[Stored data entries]
────
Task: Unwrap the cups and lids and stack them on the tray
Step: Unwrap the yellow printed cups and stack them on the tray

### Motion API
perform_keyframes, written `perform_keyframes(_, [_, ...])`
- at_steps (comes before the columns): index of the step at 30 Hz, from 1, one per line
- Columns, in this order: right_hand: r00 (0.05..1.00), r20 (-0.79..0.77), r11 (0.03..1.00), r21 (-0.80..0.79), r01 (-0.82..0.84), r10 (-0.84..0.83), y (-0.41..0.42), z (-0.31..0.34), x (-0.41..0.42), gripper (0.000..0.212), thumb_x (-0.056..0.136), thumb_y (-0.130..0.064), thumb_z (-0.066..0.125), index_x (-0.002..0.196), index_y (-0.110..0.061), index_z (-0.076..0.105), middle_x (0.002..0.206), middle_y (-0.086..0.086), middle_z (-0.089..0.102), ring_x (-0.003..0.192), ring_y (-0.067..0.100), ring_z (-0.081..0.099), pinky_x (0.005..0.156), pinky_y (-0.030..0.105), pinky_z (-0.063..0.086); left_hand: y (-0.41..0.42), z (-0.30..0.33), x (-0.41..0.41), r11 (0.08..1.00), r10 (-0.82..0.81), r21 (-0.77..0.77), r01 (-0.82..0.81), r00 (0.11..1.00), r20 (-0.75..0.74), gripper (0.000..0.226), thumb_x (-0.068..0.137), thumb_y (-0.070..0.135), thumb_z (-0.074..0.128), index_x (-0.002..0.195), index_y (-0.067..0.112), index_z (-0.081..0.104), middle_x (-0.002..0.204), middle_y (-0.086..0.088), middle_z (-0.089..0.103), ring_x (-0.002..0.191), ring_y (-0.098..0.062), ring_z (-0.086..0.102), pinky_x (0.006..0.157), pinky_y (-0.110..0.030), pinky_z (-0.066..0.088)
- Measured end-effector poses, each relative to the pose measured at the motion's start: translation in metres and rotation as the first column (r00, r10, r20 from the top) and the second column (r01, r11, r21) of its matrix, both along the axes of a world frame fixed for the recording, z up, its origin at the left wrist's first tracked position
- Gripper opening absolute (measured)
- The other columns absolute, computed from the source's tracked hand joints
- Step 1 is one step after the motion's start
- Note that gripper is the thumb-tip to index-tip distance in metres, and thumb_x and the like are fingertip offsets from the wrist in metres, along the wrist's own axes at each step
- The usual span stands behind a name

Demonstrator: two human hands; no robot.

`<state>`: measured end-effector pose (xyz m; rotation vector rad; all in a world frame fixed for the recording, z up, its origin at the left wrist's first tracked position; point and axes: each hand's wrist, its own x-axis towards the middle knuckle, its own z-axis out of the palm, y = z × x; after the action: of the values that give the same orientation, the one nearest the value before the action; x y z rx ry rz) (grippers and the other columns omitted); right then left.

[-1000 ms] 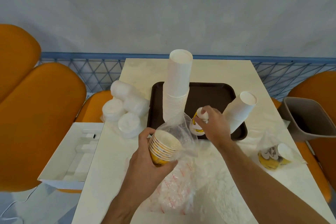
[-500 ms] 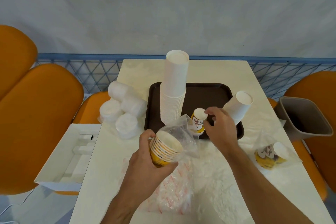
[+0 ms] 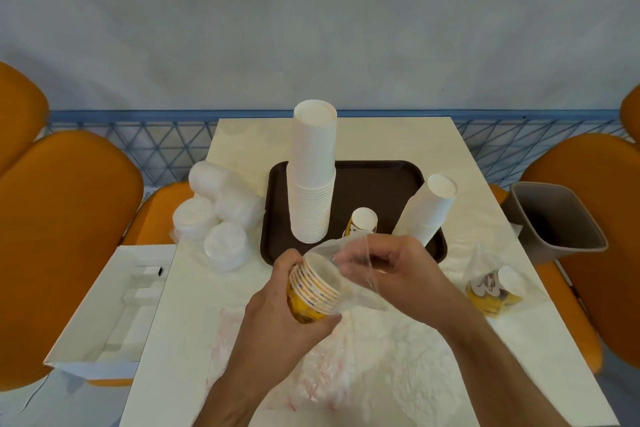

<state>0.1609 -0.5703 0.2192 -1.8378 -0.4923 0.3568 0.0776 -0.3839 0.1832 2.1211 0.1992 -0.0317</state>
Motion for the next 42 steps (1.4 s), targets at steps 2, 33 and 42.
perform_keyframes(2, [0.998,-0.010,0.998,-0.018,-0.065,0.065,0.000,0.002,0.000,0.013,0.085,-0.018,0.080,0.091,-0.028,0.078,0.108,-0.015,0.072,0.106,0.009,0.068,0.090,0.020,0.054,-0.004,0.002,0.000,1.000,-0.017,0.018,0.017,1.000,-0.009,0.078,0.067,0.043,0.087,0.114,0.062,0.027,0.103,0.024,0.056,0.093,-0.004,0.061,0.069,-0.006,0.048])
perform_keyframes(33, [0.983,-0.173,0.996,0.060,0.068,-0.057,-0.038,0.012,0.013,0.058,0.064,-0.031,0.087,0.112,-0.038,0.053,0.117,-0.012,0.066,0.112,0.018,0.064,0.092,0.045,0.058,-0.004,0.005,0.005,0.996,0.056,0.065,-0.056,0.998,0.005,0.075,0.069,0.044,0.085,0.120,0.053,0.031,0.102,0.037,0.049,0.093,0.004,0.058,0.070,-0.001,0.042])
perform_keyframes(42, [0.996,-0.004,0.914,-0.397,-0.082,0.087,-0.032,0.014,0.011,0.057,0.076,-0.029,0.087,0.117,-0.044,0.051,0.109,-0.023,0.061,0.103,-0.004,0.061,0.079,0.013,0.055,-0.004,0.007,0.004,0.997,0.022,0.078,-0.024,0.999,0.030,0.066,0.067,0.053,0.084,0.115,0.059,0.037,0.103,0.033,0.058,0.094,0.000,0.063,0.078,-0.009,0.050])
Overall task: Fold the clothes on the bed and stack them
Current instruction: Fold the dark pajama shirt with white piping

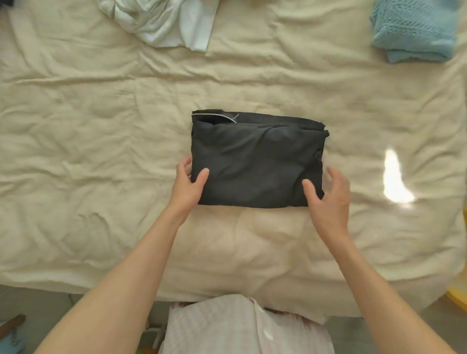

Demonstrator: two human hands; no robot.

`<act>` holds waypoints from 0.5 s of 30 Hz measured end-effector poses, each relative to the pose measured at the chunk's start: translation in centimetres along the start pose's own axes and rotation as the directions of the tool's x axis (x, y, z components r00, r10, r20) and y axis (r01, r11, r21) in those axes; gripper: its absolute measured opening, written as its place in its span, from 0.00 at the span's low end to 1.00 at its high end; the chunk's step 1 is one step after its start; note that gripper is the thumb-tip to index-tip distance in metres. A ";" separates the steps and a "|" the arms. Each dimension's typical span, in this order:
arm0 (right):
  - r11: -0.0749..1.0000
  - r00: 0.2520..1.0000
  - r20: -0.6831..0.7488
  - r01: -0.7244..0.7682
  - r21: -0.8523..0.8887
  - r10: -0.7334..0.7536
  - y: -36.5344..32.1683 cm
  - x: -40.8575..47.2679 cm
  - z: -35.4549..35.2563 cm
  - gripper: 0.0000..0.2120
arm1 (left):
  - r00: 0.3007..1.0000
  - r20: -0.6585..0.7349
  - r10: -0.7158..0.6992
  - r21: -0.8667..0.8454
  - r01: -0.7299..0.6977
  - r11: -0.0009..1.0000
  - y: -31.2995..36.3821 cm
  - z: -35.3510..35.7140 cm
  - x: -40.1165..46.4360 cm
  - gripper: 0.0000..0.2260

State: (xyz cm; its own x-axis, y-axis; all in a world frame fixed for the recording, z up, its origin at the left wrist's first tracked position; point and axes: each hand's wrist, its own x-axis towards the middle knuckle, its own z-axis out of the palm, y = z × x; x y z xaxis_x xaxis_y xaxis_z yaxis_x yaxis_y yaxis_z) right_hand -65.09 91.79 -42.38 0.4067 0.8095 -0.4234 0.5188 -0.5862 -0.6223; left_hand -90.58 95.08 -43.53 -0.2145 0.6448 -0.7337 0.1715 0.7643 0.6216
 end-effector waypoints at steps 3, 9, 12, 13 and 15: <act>0.882 0.904 0.178 -0.422 0.212 0.389 -0.2 3.5 0.0 0.19 | 0.999 -0.048 -0.023 0.021 0.024 0.999 1.1 0.1 1.7 0.24; 0.886 0.882 0.306 -0.424 0.187 0.358 0.0 3.9 -0.1 0.07 | 0.995 0.017 -0.102 -0.112 0.103 0.988 -1.1 -0.5 -0.6 0.22; 0.871 0.841 0.367 -0.472 0.136 0.398 0.6 1.9 -1.2 0.03 | 0.981 0.062 -0.184 -0.176 0.192 0.965 -3.6 -1.7 -3.5 0.17; 0.876 0.819 0.404 -0.476 0.083 0.407 1.0 1.0 -1.5 0.03 | 0.976 0.067 -0.207 -0.190 0.216 0.958 -4.5 -2.2 -4.4 0.17; 0.877 0.757 0.496 -0.481 -0.016 0.425 1.7 -0.8 -2.1 0.03 | 0.967 0.056 -0.250 -0.196 0.256 0.947 -5.8 -3.2 -5.8 0.17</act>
State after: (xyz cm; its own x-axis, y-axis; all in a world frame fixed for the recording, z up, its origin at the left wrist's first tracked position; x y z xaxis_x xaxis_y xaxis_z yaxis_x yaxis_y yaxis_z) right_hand -62.94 90.11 -41.75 0.1554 0.3806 -0.9116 0.2712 -0.9038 -0.3311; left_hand -93.45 86.89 -42.03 -0.1966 0.4327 -0.8798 -0.0813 0.8871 0.4544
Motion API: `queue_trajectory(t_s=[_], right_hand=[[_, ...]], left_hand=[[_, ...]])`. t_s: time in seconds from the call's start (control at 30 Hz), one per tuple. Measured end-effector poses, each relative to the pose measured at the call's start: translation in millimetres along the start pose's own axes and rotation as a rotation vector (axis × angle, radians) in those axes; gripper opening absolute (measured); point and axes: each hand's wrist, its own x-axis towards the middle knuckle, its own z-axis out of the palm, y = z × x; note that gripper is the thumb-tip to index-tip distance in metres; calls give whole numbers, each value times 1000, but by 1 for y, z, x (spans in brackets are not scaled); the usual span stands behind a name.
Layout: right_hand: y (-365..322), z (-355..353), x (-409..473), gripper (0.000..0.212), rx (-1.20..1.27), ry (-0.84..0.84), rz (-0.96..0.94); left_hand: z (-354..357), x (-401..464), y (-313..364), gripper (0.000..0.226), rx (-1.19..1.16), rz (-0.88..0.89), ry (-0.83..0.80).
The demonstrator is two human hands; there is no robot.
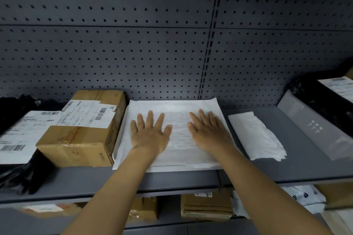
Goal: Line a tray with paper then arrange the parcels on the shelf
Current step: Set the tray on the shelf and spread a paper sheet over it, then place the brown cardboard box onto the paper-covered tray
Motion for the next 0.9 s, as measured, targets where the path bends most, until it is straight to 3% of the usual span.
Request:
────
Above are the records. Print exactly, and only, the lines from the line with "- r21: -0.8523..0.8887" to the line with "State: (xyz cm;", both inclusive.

  - r21: -0.8523..0.8887
  - r10: -0.7334..0.7536
  - y: -36.5344..32.1683 cm
  - x: -40.8575..47.2679 cm
  - z: -35.4549..35.2563 cm
  - gripper: 0.0000..0.2120
arm1 (left):
  - r00: 0.3007..1.0000
  - r20: -0.6585..0.7349
  - r10: -0.7158..0.6992
  - r21: -0.8667..0.8454
  - r01: -0.7299..0.6977
  - r11: -0.0009..1.0000
  - y: -31.2995..36.3821 cm
  - z: -35.3510..35.7140 cm
  - x: -40.1165..46.4360 cm
  - gripper: 0.0000..0.2260

State: (xyz cm; its own x-axis, y-axis; all in a world frame fixed for the recording, z up, its origin at the left wrist's first tracked position; point and axes: each hand's wrist, its own x-axis towards the middle knuckle, its own z-axis out of the palm, y = z × x; x y z xaxis_x xaxis_y xaxis_z yaxis_x yaxis_y yaxis_z) right_hand -65.09 91.79 -42.38 0.4067 0.8095 -0.4234 0.5188 -0.5862 -0.6223; left_hand -90.58 95.08 -43.53 -0.2145 0.6448 -0.7337 0.1715 0.7643 0.6216

No other output belongs to this answer.